* TO DO *
Each line in the data holding "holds" should be listed.

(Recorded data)
■ ■ ■ ■ ■

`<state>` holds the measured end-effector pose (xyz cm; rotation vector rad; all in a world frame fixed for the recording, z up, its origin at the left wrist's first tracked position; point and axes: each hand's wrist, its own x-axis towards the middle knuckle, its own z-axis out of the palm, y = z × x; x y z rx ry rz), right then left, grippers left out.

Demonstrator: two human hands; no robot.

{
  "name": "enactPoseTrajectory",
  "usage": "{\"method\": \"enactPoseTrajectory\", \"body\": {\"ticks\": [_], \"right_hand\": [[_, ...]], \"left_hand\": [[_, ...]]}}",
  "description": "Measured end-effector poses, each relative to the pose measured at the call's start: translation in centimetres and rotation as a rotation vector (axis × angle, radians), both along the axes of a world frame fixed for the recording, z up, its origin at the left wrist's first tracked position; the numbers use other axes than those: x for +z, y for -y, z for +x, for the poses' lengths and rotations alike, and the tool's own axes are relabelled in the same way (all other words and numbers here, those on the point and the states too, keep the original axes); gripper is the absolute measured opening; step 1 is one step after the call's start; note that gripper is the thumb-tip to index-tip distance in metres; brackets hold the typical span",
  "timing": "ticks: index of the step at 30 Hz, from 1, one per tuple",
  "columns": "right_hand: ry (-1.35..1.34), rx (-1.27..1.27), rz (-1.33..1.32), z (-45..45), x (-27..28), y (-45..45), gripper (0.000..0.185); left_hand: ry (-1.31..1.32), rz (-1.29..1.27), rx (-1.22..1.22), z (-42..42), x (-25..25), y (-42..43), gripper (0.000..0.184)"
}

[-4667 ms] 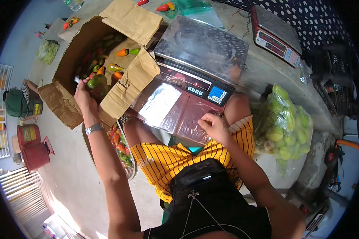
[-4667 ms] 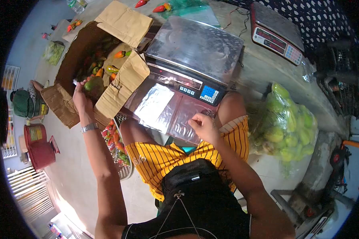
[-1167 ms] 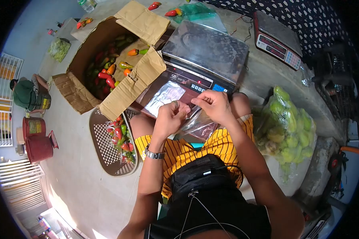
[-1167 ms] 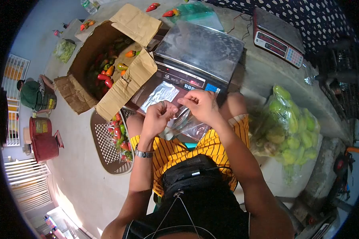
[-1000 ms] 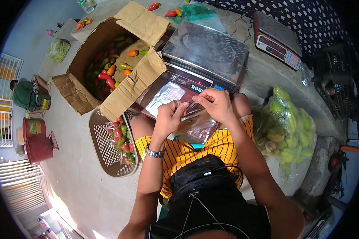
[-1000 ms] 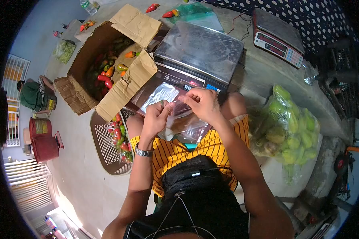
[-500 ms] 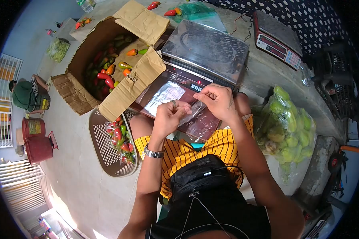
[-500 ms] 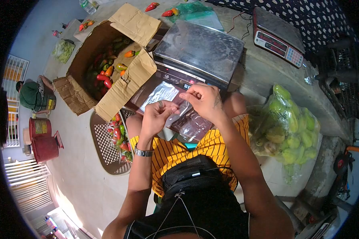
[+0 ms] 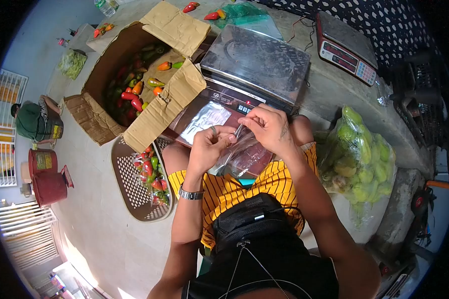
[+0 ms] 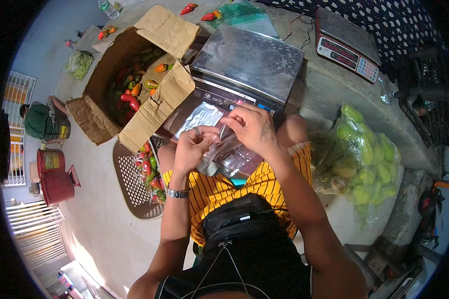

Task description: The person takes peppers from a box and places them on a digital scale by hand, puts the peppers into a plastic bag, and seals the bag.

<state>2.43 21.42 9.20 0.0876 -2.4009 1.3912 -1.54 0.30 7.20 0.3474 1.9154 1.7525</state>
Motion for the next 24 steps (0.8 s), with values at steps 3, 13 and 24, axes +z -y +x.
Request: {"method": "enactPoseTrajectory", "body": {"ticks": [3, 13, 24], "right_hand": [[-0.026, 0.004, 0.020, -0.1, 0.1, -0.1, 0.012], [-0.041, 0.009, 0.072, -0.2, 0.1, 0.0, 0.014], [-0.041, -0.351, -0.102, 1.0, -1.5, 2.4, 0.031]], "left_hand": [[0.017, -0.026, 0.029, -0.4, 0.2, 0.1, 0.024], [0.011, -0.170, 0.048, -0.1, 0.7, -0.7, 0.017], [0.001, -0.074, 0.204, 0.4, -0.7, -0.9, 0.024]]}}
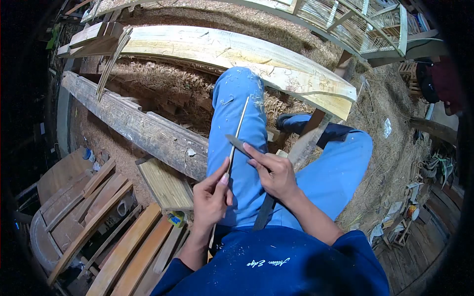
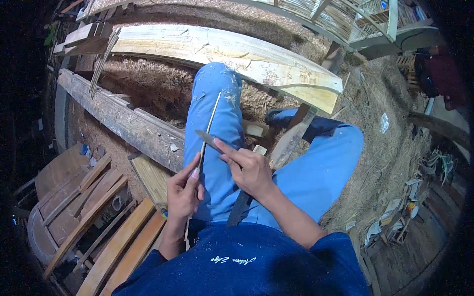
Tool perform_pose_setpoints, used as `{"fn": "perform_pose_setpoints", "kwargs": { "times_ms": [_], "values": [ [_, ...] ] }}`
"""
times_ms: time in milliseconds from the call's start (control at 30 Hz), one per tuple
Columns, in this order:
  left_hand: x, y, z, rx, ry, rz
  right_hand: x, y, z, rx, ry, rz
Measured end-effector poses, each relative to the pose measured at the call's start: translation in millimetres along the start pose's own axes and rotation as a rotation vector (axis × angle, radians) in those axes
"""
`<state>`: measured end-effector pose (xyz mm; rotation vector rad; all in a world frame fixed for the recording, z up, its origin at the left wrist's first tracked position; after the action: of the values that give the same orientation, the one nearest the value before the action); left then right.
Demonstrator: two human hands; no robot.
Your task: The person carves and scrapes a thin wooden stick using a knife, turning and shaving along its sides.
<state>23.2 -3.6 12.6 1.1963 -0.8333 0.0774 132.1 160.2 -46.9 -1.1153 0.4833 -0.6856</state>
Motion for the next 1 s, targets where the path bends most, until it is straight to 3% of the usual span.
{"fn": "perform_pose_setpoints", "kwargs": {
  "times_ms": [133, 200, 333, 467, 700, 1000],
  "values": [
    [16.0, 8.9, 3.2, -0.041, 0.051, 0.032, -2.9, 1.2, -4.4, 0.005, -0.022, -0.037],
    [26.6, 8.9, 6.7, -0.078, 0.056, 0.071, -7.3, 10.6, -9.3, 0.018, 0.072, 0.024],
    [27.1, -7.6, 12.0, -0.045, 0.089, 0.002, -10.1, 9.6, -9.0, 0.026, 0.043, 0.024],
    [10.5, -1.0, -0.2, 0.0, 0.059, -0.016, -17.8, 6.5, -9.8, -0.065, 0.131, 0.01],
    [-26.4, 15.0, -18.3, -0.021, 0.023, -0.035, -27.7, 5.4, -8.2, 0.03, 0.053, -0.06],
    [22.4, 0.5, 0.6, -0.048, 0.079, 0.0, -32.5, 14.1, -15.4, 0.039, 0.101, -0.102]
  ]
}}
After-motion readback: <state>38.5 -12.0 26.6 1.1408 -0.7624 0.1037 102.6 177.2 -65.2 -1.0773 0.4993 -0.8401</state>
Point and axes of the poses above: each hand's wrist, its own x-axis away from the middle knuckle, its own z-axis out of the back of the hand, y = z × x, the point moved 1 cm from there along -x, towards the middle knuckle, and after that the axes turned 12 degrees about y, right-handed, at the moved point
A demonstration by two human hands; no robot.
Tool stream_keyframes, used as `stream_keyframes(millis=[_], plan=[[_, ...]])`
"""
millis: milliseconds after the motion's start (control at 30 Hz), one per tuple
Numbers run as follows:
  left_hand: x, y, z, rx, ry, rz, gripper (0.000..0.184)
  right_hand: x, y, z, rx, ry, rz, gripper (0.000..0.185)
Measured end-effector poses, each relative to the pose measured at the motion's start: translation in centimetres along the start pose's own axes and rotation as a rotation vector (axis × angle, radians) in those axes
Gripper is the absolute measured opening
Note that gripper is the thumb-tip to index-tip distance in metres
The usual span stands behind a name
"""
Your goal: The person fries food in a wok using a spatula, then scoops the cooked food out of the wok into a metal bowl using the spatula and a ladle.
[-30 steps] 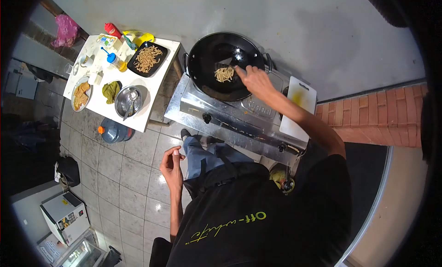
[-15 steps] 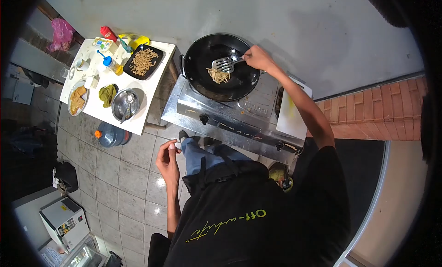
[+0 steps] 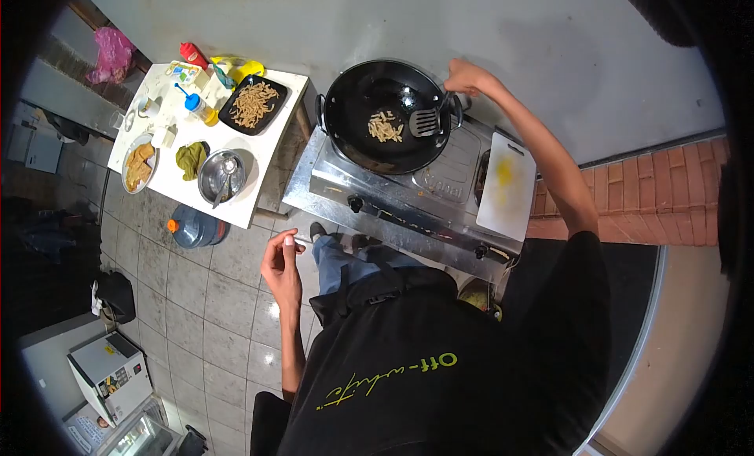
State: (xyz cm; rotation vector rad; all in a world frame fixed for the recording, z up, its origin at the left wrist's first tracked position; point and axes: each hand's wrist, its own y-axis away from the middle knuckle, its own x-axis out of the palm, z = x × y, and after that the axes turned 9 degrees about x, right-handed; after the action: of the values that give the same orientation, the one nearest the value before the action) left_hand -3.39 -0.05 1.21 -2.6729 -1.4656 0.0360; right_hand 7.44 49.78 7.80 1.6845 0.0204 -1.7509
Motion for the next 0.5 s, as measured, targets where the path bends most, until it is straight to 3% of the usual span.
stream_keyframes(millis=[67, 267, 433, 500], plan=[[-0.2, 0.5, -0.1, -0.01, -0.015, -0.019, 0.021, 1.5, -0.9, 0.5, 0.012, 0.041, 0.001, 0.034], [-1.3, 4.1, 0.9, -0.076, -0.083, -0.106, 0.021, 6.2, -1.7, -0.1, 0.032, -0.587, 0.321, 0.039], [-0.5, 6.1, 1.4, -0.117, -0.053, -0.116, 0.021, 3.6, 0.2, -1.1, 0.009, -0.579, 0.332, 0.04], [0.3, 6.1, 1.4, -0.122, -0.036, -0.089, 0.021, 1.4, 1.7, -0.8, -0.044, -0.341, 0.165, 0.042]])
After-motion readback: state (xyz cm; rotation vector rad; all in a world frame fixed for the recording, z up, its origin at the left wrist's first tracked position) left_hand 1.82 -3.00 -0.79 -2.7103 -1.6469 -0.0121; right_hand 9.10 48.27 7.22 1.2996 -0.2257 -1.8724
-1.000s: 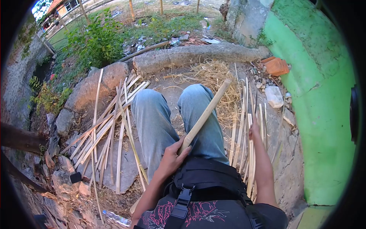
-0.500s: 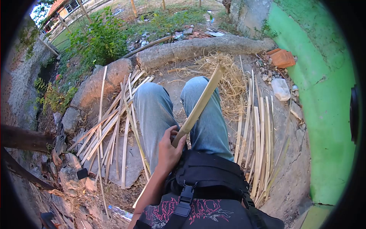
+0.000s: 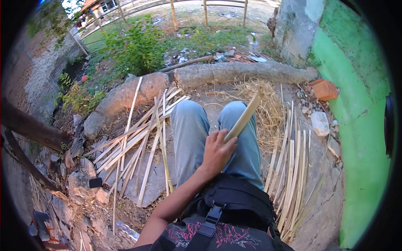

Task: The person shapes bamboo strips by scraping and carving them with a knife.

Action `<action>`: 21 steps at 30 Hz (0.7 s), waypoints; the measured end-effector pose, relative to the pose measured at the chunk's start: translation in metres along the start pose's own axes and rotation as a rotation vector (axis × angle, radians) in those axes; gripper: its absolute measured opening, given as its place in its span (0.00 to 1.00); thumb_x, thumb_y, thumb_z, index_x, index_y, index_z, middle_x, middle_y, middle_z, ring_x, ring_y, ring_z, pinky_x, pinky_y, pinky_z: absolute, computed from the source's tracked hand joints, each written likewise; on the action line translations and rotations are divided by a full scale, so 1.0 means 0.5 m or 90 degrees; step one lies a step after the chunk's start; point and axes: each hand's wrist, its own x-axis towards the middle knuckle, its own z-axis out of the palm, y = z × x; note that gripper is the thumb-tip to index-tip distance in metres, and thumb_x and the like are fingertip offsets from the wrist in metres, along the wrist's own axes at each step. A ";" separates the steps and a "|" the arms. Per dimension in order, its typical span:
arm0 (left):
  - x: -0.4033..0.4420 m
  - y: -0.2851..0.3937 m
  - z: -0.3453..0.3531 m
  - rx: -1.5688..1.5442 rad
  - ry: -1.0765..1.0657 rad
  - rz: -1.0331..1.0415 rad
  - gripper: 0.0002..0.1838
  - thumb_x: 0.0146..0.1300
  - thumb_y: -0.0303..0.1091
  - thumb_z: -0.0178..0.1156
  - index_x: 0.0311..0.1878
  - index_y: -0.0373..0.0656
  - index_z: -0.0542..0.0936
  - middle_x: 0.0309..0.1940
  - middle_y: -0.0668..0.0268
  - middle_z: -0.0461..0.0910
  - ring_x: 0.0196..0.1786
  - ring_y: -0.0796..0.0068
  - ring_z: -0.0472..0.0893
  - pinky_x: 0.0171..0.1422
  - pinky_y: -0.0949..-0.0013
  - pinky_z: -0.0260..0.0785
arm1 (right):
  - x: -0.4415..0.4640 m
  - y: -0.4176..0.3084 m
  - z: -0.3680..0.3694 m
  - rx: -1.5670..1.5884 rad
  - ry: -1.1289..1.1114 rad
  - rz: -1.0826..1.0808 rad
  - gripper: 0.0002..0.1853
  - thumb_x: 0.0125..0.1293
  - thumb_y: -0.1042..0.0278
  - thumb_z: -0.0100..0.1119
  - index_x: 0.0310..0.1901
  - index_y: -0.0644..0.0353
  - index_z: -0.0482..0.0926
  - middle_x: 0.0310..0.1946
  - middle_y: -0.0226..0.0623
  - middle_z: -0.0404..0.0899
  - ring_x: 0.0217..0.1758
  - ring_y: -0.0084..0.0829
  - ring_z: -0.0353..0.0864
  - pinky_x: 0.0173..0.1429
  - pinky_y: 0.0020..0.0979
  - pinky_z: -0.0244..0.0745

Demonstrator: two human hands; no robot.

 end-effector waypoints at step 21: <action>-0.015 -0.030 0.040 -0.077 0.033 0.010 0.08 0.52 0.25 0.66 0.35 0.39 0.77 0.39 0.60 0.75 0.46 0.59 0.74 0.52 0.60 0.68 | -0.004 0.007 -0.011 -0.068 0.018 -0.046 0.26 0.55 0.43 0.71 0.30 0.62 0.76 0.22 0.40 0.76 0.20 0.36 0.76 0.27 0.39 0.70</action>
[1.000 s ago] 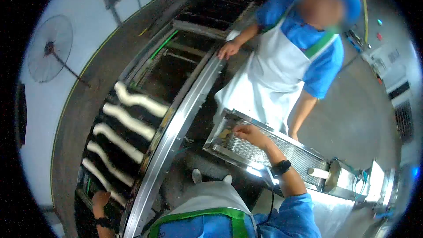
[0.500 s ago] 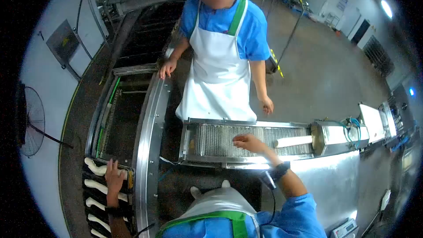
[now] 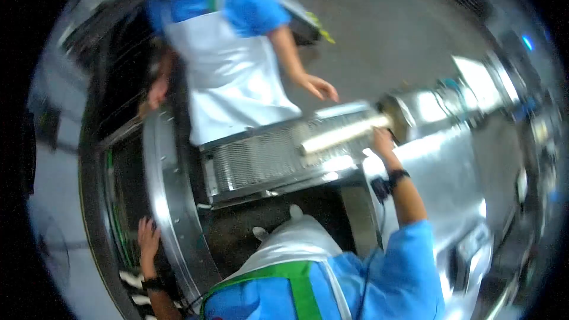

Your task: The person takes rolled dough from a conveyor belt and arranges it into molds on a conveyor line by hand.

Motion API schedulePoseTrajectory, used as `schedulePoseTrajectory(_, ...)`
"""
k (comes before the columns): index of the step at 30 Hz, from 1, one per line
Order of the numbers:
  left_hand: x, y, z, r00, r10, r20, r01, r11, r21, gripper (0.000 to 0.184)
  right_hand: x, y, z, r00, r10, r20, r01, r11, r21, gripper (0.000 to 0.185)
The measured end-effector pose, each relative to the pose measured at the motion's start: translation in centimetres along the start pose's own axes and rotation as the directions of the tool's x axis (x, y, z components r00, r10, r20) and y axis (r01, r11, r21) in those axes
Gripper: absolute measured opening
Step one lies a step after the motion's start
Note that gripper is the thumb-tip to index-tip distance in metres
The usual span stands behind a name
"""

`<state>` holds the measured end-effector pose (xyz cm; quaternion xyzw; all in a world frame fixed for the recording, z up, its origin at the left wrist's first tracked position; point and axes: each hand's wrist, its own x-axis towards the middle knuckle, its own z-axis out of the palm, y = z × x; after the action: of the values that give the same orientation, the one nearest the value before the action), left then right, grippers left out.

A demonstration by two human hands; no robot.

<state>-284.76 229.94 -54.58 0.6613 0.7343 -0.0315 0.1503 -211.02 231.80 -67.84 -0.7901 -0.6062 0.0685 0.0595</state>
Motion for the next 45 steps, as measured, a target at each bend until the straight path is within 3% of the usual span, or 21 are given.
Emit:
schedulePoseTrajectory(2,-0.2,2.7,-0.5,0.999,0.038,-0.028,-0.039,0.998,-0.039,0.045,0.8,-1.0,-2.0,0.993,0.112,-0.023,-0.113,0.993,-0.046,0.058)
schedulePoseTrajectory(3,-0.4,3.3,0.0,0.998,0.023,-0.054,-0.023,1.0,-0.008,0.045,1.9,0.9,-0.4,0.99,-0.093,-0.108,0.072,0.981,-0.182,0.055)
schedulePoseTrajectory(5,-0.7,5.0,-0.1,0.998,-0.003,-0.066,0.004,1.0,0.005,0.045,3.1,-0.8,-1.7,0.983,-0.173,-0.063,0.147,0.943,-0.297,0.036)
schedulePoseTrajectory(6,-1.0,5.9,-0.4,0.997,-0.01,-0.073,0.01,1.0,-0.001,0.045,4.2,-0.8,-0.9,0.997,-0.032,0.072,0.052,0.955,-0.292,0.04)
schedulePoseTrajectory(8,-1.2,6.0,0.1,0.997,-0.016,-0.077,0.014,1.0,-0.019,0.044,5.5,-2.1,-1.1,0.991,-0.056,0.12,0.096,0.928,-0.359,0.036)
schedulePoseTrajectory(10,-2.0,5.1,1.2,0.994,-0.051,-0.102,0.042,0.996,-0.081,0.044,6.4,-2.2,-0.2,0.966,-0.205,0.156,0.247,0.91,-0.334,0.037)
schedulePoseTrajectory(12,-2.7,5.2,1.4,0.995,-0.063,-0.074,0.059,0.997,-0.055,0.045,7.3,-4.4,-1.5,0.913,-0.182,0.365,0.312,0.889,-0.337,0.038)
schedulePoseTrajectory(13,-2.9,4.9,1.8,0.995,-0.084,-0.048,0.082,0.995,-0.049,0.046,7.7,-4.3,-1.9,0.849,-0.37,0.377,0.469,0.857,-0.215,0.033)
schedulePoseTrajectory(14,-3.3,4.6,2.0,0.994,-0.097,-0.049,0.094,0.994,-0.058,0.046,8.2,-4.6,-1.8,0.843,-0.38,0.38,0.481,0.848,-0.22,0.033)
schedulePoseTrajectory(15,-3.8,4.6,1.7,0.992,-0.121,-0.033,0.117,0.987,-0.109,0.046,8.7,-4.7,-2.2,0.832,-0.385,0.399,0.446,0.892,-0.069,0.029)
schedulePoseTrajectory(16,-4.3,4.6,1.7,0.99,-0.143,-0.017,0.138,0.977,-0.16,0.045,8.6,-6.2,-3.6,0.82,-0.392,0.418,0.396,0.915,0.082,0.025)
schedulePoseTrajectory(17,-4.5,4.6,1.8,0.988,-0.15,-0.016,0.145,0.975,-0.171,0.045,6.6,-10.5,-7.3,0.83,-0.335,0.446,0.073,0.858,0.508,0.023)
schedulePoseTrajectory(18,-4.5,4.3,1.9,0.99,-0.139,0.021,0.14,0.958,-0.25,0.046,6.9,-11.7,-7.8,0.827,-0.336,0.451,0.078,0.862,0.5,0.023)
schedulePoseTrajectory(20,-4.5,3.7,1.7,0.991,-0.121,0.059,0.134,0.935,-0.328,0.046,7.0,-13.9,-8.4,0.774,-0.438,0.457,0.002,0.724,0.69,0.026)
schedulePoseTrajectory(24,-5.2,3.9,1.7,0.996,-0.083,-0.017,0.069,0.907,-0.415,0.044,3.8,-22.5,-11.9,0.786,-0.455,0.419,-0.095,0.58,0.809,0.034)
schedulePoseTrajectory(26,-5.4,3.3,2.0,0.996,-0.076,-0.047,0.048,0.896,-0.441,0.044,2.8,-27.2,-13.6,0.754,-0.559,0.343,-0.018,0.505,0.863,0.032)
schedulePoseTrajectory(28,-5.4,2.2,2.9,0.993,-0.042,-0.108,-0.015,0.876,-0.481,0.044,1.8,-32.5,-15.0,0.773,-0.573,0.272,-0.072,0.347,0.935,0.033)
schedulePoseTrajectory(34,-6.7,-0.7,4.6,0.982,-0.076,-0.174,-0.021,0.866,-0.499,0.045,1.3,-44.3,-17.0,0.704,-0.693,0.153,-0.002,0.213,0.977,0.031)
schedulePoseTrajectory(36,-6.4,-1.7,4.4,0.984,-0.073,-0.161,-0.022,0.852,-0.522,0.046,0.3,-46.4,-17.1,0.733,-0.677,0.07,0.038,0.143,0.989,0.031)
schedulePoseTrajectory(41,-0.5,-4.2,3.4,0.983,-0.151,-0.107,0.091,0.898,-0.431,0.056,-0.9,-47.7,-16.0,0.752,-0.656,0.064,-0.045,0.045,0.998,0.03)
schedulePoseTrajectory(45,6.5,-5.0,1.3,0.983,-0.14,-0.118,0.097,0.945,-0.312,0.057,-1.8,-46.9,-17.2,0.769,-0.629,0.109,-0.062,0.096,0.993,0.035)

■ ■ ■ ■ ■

* ANSWER SECTION *
`<state>` holds the measured end-effector pose (xyz cm; rotation vector rad; all in a world frame fixed for the recording, z up, its origin at the left wrist's first tracked position; point and axes: each hand's wrist, its own x-axis towards the middle knuckle, its own z-axis out of the palm, y = z × x; x y z rx ry rz), right then left, grippers left out.
`<state>` holds the measured end-effector pose (xyz cm; quaternion xyzw; all in a world frame fixed for the recording, z up, its origin at the left wrist's first tracked position; point and axes: each hand's wrist, its own x-axis towards the middle knuckle, its own z-axis out of the palm, y = z × x; after the action: of the values that give the same orientation, the one nearest the value before the action), left then right, grippers left out.

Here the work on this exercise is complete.